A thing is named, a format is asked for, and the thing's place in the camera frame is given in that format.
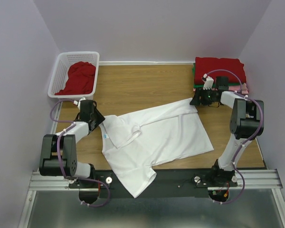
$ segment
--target white laundry basket
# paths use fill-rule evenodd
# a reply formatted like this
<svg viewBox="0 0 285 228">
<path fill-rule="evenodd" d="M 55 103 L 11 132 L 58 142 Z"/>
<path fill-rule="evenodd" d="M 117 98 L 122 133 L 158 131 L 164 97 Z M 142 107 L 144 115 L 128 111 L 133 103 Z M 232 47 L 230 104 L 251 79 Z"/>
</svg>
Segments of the white laundry basket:
<svg viewBox="0 0 285 228">
<path fill-rule="evenodd" d="M 67 72 L 74 63 L 77 62 L 89 62 L 96 67 L 95 71 L 95 79 L 93 90 L 90 94 L 79 94 L 79 95 L 55 95 L 61 89 L 64 89 L 66 86 L 66 82 L 68 80 Z M 99 53 L 95 51 L 73 51 L 73 52 L 64 52 L 59 54 L 57 57 L 54 72 L 49 83 L 49 88 L 47 94 L 49 97 L 54 98 L 71 98 L 74 100 L 79 100 L 83 96 L 87 99 L 92 100 L 97 84 L 97 74 L 98 74 L 98 65 L 99 65 Z"/>
</svg>

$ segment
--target red towel
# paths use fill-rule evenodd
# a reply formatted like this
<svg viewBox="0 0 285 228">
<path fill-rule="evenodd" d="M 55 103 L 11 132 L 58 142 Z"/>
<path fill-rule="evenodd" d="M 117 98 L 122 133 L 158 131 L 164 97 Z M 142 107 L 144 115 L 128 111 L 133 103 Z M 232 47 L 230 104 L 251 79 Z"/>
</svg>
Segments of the red towel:
<svg viewBox="0 0 285 228">
<path fill-rule="evenodd" d="M 93 91 L 96 67 L 90 63 L 78 62 L 68 70 L 66 87 L 55 95 L 90 94 Z"/>
<path fill-rule="evenodd" d="M 246 83 L 246 75 L 244 71 L 244 64 L 242 64 L 239 59 L 232 58 L 195 58 L 195 76 L 194 84 L 203 85 L 204 82 L 201 80 L 204 74 L 216 70 L 224 69 L 229 70 L 234 73 L 241 80 L 242 83 Z M 229 78 L 229 83 L 238 83 L 238 80 L 230 73 L 218 71 L 208 75 L 214 80 L 217 76 L 227 76 Z"/>
</svg>

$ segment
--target wooden floor
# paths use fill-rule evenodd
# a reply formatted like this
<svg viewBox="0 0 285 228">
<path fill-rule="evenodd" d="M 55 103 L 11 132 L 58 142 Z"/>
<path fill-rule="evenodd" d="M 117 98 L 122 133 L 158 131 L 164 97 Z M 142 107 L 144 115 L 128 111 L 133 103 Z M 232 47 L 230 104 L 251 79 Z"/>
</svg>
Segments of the wooden floor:
<svg viewBox="0 0 285 228">
<path fill-rule="evenodd" d="M 100 66 L 94 100 L 104 115 L 122 115 L 193 97 L 193 76 L 190 65 Z M 155 169 L 210 168 L 223 153 L 230 138 L 231 109 L 226 106 L 197 107 L 214 151 L 155 166 Z M 74 120 L 78 109 L 64 102 L 60 120 Z M 68 124 L 59 123 L 57 131 Z M 77 144 L 78 161 L 91 163 L 96 169 L 110 169 L 102 151 L 99 128 Z M 245 150 L 239 167 L 264 167 L 255 141 Z"/>
</svg>

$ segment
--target white wall
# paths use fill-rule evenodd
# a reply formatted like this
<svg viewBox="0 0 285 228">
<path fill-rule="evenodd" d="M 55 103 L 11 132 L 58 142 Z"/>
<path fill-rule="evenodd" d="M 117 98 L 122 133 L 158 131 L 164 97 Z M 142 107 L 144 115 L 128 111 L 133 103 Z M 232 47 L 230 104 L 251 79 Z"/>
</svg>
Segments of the white wall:
<svg viewBox="0 0 285 228">
<path fill-rule="evenodd" d="M 58 48 L 31 0 L 0 0 L 0 228 L 17 227 L 40 157 Z"/>
<path fill-rule="evenodd" d="M 60 51 L 101 61 L 238 57 L 271 0 L 34 0 Z"/>
<path fill-rule="evenodd" d="M 259 137 L 264 159 L 278 169 L 285 197 L 285 0 L 273 0 L 240 55 L 251 94 L 265 103 Z"/>
</svg>

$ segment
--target white cloth
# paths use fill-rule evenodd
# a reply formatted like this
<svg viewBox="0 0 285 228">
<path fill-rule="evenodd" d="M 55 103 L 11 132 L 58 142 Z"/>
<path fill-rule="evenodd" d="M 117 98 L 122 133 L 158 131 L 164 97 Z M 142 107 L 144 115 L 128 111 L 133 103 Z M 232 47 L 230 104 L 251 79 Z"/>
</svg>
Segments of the white cloth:
<svg viewBox="0 0 285 228">
<path fill-rule="evenodd" d="M 102 152 L 134 198 L 155 179 L 152 166 L 213 150 L 190 99 L 109 115 L 100 124 Z"/>
</svg>

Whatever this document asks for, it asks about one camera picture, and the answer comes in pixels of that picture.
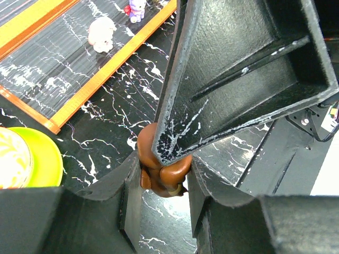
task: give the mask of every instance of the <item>screw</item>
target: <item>screw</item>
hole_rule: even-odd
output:
[[[309,123],[309,120],[307,118],[301,120],[301,124],[306,126]]]

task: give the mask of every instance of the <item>lime green plate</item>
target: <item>lime green plate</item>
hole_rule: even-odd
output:
[[[29,146],[34,169],[27,187],[59,186],[63,177],[63,159],[57,145],[44,133],[25,127],[12,127]]]

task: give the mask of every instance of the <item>purple figurine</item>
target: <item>purple figurine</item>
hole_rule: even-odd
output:
[[[131,23],[141,22],[145,16],[145,7],[146,0],[129,0],[129,5],[127,5],[123,10],[127,15]]]

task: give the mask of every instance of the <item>scratched edge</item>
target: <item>scratched edge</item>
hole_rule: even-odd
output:
[[[176,0],[171,0],[53,115],[52,122],[61,128],[175,10]]]
[[[48,130],[50,130],[54,134],[58,134],[60,131],[60,128],[53,123],[53,121],[48,120],[46,117],[41,115],[39,112],[37,112],[35,109],[31,108],[29,105],[24,103],[22,100],[20,100],[18,97],[16,97],[14,94],[9,92],[5,87],[3,87],[0,84],[0,94],[9,102],[11,102],[13,105],[21,109],[23,112],[25,112],[27,115],[32,117],[34,120],[36,120],[38,123],[45,126]]]
[[[38,0],[26,10],[0,26],[0,60],[69,10],[79,0]]]

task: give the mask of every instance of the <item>marble tabletop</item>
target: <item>marble tabletop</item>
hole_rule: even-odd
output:
[[[58,135],[50,133],[2,97],[0,125],[27,126],[50,136],[63,156],[62,185],[66,188],[75,192],[96,182],[135,150],[138,133],[153,121],[174,27],[172,16]],[[224,184],[236,185],[268,130],[269,125],[252,128],[202,148],[197,155]],[[139,253],[195,253],[188,194],[165,199],[146,190],[142,201]]]

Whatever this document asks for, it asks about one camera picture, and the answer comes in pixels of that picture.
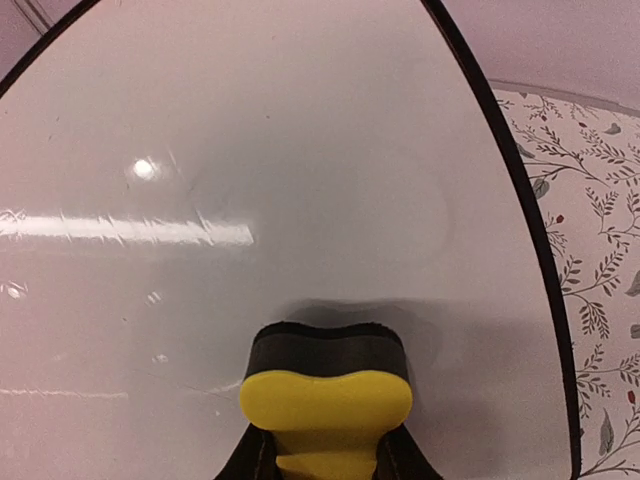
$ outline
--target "floral print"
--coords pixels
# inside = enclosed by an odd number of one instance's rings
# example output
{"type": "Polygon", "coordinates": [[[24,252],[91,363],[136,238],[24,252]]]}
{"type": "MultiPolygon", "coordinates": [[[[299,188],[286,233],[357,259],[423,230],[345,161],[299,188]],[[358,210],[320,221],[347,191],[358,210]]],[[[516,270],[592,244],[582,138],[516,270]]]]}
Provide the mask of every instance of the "floral print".
{"type": "Polygon", "coordinates": [[[558,269],[576,363],[581,478],[640,479],[640,119],[494,93],[558,269]]]}

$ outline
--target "glossy white surface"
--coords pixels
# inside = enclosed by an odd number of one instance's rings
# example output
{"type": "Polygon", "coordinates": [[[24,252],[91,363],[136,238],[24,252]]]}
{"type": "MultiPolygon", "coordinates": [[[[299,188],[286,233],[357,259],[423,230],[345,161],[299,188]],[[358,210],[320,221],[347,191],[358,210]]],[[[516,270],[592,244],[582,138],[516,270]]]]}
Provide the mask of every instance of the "glossy white surface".
{"type": "Polygon", "coordinates": [[[533,246],[419,2],[103,1],[0,144],[3,478],[212,478],[253,335],[309,299],[396,306],[446,478],[569,477],[533,246]]]}

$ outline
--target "black border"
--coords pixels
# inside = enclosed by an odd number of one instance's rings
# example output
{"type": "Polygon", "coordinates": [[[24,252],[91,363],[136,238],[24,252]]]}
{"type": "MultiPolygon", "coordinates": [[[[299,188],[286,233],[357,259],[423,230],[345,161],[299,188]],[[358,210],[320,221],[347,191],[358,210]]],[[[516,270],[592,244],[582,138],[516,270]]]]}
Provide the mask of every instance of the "black border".
{"type": "MultiPolygon", "coordinates": [[[[0,98],[11,88],[27,68],[40,56],[40,54],[53,41],[58,38],[76,20],[89,11],[100,0],[81,0],[62,19],[49,30],[22,59],[0,80],[0,98]]],[[[562,365],[565,400],[567,403],[567,415],[569,419],[569,436],[571,442],[571,479],[580,476],[582,455],[580,444],[580,417],[578,413],[578,389],[575,383],[576,373],[571,346],[571,334],[567,321],[567,313],[564,306],[558,272],[551,252],[551,246],[547,239],[542,215],[538,208],[538,202],[529,183],[529,177],[524,168],[515,141],[509,131],[509,126],[502,116],[500,107],[493,96],[489,83],[484,77],[478,62],[474,58],[469,46],[456,27],[453,19],[447,12],[441,0],[420,0],[425,10],[434,23],[440,29],[452,53],[456,57],[460,68],[473,91],[482,113],[484,114],[491,132],[496,140],[498,149],[502,153],[505,165],[511,176],[511,181],[516,190],[518,200],[529,227],[529,233],[533,241],[544,285],[549,297],[549,306],[555,327],[562,365]]]]}

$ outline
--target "floral wallpaper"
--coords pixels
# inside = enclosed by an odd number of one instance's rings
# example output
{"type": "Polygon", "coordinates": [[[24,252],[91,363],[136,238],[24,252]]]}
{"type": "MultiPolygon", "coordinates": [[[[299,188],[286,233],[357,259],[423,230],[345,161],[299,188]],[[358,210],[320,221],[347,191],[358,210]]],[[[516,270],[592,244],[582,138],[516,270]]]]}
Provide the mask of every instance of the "floral wallpaper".
{"type": "Polygon", "coordinates": [[[558,268],[576,362],[581,478],[640,479],[640,118],[494,93],[558,268]]]}

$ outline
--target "gray leaf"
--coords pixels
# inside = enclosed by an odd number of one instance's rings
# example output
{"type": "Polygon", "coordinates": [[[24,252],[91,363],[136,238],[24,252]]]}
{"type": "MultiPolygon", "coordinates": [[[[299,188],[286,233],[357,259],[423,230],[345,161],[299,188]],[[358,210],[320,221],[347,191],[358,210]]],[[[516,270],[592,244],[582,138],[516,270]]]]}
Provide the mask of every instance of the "gray leaf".
{"type": "Polygon", "coordinates": [[[518,152],[520,152],[520,155],[522,155],[525,158],[536,158],[536,156],[531,153],[528,152],[527,150],[524,149],[524,147],[522,145],[520,145],[518,142],[516,142],[516,145],[518,146],[518,152]]]}
{"type": "Polygon", "coordinates": [[[622,129],[620,128],[620,125],[618,125],[617,123],[612,123],[611,126],[604,131],[604,133],[606,133],[607,135],[617,135],[621,131],[622,129]]]}
{"type": "Polygon", "coordinates": [[[629,290],[624,293],[630,297],[637,297],[640,295],[640,271],[636,273],[635,277],[633,277],[633,282],[631,282],[629,290]]]}
{"type": "Polygon", "coordinates": [[[535,182],[533,182],[533,193],[535,193],[536,198],[540,200],[544,197],[549,191],[549,182],[538,178],[535,182]]]}
{"type": "Polygon", "coordinates": [[[604,410],[604,420],[600,427],[600,456],[606,455],[613,448],[613,427],[607,410],[604,410]]]}
=-=-=-=-=
How many lines in the records contain the string "purple"? Give the number by itself.

2